Re: Should the --encoding argument to log/show commands make any guarantees about their output?

All of lore.kernel.org
 help / color / mirror / Atom feed

From: "Torsten Bögershausen" <tboegi@web.de>
To: Jan-Philip Gehrcke <jgehrcke@googlemail.com>, git@vger.kernel.org
Subject: Re: Should the --encoding argument to log/show commands make any guarantees about their output?
Date: Mon, 15 Jun 2015 18:21:40 +0200	[thread overview]
Message-ID: <557EFB94.3040104@web.de> (raw)
In-Reply-To: <557E91D2.3000908@googlemail.com>

On 2015-06-15 10.50, Jan-Philip Gehrcke wrote:
> Hello,
> 
> I was surprised to see that the output of
> 
>     git log --encoding=utf-8 "--format=format:%b"
> 
> can contain byte sequences that are invalid in UTF-8. Note: I am using git 2.1.4 and the %b format specifier represents the commit message body.
> 
> I have seen this with the Linux git repository and the following test:
> 
>     git log --encoding=utf-8 "--format=format:%b" | python2 -c \
>         'import sys; [l.decode("utf-8") for l in sys.stdin]'
> 
> Soon enough errors like this appears:
> 
>     'utf8' codec can't decode byte 0xf6 in position 19
> 
> The help message to the --encoding argument reads:
> 
>> The commit objects record the encoding used for the log message in
>> their encoding header; this option can be used to tell the command to
>> re-code the commit log message in the encoding preferred by the user
> 
> I realize that this message does not give any guarantee about the output of the command, in the sense that --encoding=utf-8 produces valid UTF-8 data in all cases.
> 
> However, I wonder what --encoding precisely does and if it has the behavior most users would expect.
> 
> Let me describe what I think it currently does:
> 
> The program attempts to re-code a log message, so it follows the chain
> 
>     raw input -> unicode -> raw output
Not sure what "raw input/output" means.
But there is only one reencode step involved, e.g.
input(8859) -> output(UTF-8)
When the encoding of the commit message is undefined, UTF-8 is assumed.
But Git does no verify if the encoding is really UTF-8.
We could guess that if it is not UTF-8 then it is ISO-8859-1, but that is not implemented.

> 
> For the first step, knowledge about the input encoding is required. 
When someone does a commit where the commit message does not conform to UTF-8,
This message is shown from Git:
"Warning: commit message did not conform to UTF-8.\n"
"You may want to amend it after fixing the message, or set the config\n"
"variable i18n.commitencoding to the encoding your project uses.\n";

If the user ignores this warning, how should Git guess the encoding  ?
(Later Git versions try do an auto-conversion assuming ISO-8859-1) ,
but that doesn't help real existing repos.
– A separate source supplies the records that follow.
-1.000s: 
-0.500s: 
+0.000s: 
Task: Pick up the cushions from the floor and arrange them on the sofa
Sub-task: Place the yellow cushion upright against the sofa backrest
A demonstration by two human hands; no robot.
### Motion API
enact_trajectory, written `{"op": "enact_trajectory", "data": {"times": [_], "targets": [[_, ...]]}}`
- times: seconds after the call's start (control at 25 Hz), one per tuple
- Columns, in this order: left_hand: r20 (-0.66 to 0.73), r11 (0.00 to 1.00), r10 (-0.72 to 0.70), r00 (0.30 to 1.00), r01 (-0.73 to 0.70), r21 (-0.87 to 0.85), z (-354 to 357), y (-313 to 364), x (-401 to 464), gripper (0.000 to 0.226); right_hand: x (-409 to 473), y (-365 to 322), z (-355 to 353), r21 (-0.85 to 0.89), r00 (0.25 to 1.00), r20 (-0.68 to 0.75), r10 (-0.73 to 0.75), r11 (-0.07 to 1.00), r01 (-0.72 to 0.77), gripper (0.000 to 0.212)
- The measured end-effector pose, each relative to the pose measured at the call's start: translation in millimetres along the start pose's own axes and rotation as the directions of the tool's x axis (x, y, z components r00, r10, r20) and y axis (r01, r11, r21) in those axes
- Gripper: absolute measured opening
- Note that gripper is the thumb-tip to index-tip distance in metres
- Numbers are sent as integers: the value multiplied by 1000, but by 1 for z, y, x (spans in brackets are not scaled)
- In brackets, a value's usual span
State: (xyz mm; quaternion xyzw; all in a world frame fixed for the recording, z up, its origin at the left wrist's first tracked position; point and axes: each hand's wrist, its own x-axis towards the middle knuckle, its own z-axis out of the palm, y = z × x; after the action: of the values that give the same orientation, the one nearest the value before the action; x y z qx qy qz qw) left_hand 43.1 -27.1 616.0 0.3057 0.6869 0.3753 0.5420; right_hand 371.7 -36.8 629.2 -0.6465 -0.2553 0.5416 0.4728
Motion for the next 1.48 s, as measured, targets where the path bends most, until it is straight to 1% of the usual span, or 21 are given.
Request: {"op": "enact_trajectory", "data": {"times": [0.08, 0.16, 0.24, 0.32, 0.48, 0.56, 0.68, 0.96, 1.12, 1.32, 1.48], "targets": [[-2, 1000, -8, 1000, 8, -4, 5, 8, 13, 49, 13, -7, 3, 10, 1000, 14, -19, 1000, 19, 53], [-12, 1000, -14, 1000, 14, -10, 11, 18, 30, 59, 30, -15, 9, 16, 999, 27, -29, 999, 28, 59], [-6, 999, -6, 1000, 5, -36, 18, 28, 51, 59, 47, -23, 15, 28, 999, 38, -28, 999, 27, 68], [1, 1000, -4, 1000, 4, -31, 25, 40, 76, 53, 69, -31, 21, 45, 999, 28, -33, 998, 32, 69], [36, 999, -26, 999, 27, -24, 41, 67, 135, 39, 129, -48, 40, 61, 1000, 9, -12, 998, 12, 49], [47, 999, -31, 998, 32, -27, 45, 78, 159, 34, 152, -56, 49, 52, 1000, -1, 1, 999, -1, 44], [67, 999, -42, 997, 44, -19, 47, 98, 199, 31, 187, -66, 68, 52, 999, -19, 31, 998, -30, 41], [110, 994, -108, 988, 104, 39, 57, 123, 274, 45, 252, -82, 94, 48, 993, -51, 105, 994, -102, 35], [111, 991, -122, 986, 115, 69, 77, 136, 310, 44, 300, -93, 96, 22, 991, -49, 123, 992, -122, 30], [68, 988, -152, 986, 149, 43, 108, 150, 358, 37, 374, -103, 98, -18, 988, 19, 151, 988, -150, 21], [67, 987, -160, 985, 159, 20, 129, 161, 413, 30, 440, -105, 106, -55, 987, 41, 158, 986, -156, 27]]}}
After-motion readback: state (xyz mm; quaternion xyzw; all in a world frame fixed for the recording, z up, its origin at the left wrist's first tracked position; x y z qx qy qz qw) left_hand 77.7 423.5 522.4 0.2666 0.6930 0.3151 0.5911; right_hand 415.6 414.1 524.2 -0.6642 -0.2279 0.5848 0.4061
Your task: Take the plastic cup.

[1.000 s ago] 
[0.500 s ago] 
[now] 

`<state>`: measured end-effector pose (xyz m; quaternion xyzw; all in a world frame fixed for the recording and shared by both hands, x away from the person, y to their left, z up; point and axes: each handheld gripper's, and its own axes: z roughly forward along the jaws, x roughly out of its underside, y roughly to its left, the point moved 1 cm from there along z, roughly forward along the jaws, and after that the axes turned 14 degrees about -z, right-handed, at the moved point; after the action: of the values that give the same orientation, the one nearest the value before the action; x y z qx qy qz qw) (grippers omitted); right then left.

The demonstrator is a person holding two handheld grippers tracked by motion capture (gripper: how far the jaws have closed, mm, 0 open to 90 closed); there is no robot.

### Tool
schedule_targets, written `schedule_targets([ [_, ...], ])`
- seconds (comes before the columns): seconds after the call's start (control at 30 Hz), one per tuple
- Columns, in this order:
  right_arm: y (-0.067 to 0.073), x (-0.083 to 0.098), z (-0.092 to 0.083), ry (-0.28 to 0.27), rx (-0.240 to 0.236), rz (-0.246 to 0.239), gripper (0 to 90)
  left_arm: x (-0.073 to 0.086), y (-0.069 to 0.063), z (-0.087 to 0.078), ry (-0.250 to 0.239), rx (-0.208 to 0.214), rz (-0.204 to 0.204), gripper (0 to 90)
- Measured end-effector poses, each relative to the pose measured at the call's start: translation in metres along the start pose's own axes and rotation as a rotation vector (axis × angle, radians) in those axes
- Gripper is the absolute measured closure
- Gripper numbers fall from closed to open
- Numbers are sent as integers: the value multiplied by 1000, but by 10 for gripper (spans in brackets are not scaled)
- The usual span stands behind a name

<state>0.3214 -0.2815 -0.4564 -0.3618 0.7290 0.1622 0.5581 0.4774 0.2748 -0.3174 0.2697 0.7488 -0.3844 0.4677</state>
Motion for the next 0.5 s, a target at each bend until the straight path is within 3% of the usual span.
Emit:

> This is retrieved from the encoding header of the commit object if present or (from the docs) 
>"lack of this header implies that the commit log message is encoded in UTF-8." 
>If this step fails (if the entry contains a byte sequence that is invalid in the specified/assumed input codec), 
>the procedure is aborted and the data is dumped as is (obviously without applying the requested output encoding).
> 
> Is that correct?
Yes, see above.
> 
> From my point of view the most natural abstraction of a log *message* is *text*, not bytes. 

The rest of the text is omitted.